§ Task objective
For this listing, reproduce the line with "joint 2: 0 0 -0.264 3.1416", the line with "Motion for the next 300", and the lines between, exactly as they stand. Leave out pictures and all other lines.

§ Data extract
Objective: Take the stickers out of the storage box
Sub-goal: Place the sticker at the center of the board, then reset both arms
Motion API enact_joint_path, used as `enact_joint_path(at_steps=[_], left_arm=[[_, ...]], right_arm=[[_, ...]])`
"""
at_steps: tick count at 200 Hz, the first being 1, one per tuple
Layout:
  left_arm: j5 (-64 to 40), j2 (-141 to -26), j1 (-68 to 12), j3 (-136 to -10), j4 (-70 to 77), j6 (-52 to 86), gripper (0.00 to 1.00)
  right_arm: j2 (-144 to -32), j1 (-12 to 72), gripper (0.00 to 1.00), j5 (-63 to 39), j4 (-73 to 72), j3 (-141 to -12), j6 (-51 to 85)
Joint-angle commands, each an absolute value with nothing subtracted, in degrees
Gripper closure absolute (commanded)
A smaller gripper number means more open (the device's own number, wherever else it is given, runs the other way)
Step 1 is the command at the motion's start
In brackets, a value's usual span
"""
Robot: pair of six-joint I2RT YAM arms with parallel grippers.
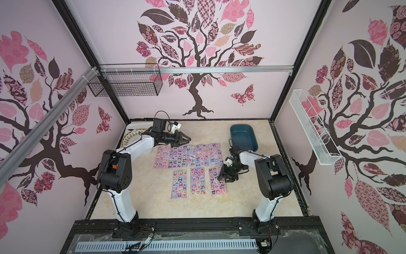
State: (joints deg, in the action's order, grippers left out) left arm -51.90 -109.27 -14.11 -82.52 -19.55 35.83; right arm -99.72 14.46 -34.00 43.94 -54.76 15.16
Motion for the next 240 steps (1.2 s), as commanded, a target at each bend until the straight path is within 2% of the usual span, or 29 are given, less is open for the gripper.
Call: enact_joint_path(at_steps=[1,58,79,97,113,128,138,168,190,213,240], left_arm=[[-46.2,-105.3,-13.5,-83.1,-22.3,31.3,0.64],[-32.9,-96.8,-11.4,-79.0,-20.8,29.6,0.62],[-27.7,-92.4,-9.4,-75.6,-18.4,30.8,0.53],[-22.2,-87.7,-6.6,-69.8,-13.7,32.8,0.43],[-15.9,-83.5,-3.7,-63.7,-10.2,35.2,0.3],[-9.6,-79.0,-1.6,-57.4,-6.1,37.3,0.14],[-5.0,-76.3,-1.0,-53.0,-3.3,37.4,0.02],[10.3,-71.1,-0.3,-47.5,-5.5,37.1,0.02],[20.4,-68.9,-0.3,-44.1,-4.1,33.8,0.02],[29.7,-66.1,-0.4,-34.7,8.4,27.2,0.02],[32.1,-65.3,-0.3,-24.6,26.0,19.6,0.02]], right_arm=[[-96.7,13.8,0.54,-26.4,46.6,-56.1,14.1],[-86.4,11.7,0.35,-15.4,48.2,-61.1,12.4],[-81.0,11.2,0.31,-9.6,45.9,-63.2,11.9],[-76.1,10.5,0.27,-5.3,41.7,-63.9,11.9],[-72.3,9.7,0.14,0.0,36.1,-62.8,12.0],[-69.8,9.0,0.01,6.2,28.9,-60.1,11.8],[-69.0,8.5,0.01,9.8,23.8,-57.5,11.0],[-71.1,8.2,0.01,23.8,7.9,-48.6,8.0],[-75.1,6.7,0.01,24.8,0.4,-43.8,7.4],[-79.6,6.6,0.01,28.0,-8.6,-39.8,4.5],[-82.5,6.3,0.01,27.6,-26.8,-31.1,-0.3]])
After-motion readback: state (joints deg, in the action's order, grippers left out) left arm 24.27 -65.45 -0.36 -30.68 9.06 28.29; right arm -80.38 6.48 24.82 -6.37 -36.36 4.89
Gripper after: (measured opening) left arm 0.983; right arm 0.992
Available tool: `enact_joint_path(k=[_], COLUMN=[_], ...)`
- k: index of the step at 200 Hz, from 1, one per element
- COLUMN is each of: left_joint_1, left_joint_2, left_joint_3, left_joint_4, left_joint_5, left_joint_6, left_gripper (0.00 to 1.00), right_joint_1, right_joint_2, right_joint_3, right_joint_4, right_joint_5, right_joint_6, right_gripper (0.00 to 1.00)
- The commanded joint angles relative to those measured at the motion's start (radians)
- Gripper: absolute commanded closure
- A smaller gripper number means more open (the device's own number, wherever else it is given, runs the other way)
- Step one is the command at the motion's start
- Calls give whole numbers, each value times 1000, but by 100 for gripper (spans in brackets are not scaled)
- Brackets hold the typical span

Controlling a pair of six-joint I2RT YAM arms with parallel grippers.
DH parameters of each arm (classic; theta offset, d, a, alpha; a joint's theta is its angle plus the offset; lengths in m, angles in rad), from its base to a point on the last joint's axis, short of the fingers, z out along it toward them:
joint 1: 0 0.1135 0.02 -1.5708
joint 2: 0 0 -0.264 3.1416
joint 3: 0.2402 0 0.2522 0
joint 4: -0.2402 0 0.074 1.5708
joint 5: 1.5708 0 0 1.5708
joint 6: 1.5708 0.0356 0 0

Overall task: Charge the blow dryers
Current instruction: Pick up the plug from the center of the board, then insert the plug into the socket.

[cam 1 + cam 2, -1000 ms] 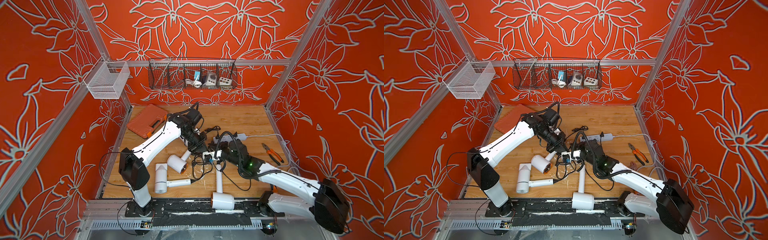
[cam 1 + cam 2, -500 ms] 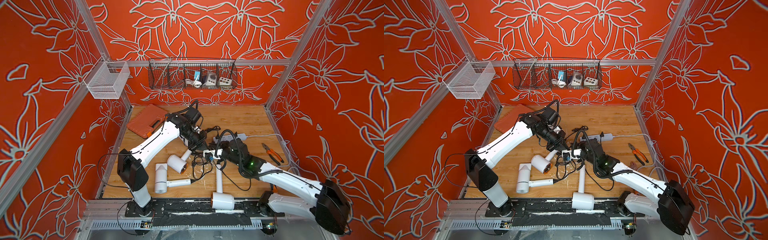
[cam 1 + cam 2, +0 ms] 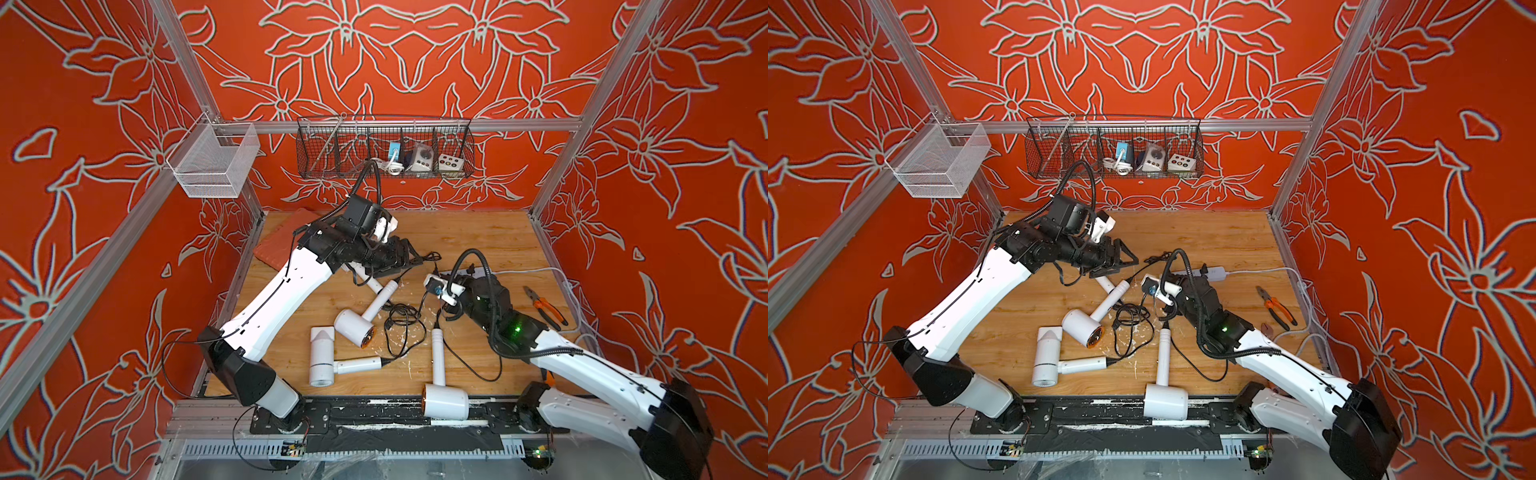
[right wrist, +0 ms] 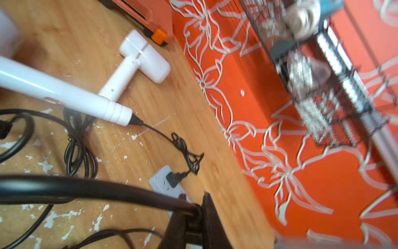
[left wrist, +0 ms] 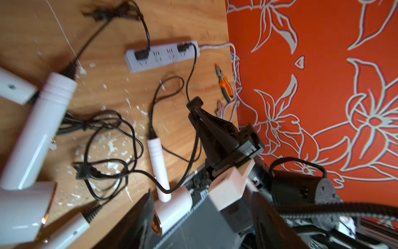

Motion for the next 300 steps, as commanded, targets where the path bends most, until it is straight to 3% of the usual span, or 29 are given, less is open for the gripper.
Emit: enact_joint_path(k=[1, 25, 60, 85, 108, 120, 148, 168, 227, 300], left_joint_1=[4, 6, 5, 6, 6, 6, 6, 6, 6, 6], left_joint_2=[21, 27, -47, -211, -357, -388, -340, -292, -239, -227], left_joint_3=[-27, -32, -75, -334, -594, -657, -643, -625, -688, -688], left_joint_4=[66, 114, 233, 542, 833, 907, 865, 836, 855, 846], left_joint_5=[-123, -151, -355, -468, -508, -497, -485, -479, -489, -471], left_joint_6=[90, 119, 145, 201, 243, 304, 398, 406, 421, 416], left_gripper=[29, 30, 33, 36, 14, 13, 15, 2, 1, 1], right_joint_1=[-85, -226, -306, -331, -338, -340, -353, -357, -371, -331], right_joint_2=[64, 181, 256, 318, 371, 394, 435, 452, 562, 640], right_joint_3=[159, 320, 326, 336, 328, 324, 313, 302, 339, 213], right_joint_4=[-113, -316, -220, -179, -138, -122, -97, -80, -79, 209], right_joint_5=[171, 48, -103, -159, -189, -191, -201, -159, -181, -126], right_joint_6=[381, 620, 747, 787, 800, 812, 842, 866, 937, 916], right_gripper=[100, 100, 100, 100, 100, 100, 100, 100, 100, 100])
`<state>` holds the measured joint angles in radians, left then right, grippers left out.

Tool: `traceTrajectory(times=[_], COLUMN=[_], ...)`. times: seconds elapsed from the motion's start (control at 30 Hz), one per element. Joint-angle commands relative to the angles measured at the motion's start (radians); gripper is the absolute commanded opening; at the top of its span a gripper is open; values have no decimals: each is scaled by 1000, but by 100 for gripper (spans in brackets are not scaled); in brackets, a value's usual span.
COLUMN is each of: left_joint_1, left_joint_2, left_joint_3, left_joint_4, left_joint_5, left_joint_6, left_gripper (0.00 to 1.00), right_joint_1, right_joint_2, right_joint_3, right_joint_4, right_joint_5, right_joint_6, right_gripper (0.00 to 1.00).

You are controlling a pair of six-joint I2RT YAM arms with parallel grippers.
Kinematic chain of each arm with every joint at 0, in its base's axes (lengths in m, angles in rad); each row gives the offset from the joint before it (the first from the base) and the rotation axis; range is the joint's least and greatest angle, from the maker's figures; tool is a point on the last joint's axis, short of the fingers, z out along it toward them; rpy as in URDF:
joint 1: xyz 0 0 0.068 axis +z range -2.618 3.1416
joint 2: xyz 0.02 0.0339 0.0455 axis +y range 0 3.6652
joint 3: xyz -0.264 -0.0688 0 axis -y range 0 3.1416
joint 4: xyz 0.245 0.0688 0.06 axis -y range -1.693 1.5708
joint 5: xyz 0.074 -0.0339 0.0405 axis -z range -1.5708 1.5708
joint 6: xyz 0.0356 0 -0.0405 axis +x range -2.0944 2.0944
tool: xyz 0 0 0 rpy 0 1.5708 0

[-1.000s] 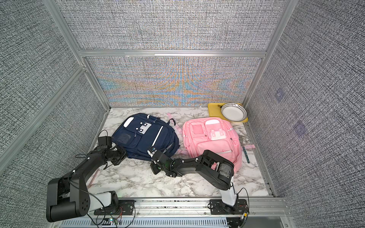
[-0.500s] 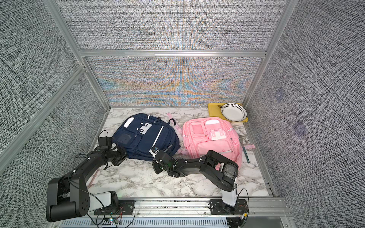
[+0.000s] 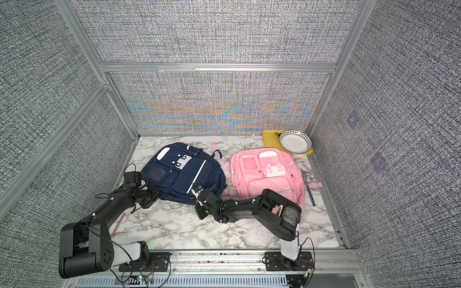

§ Output for this task
joint 2: 0 0 -0.264 3.1416
joint 3: 0.2402 0 0.2522 0
joint 4: -0.2402 0 0.074 1.5708
joint 5: 1.5708 0 0 1.5708
joint 6: 1.5708 0.0356 0 0

Overall task: Charge the blow dryers
Current instruction: Pick up the plug from the center of the board, then insert the plug into the socket.

[cam 1 + cam 2, -1000 ms] 
[cam 1 + cam 2, -500 ms] 
[cam 1 + cam 2, +0 ms] 
[right wrist, +0 ms] 
[left wrist, +0 ms] 

Motion for the next 300 steps, as commanded, targets where the path bends most, until it is straight to 3% of the usual span, or 29 are given, less is open for the gripper.

No further output is required.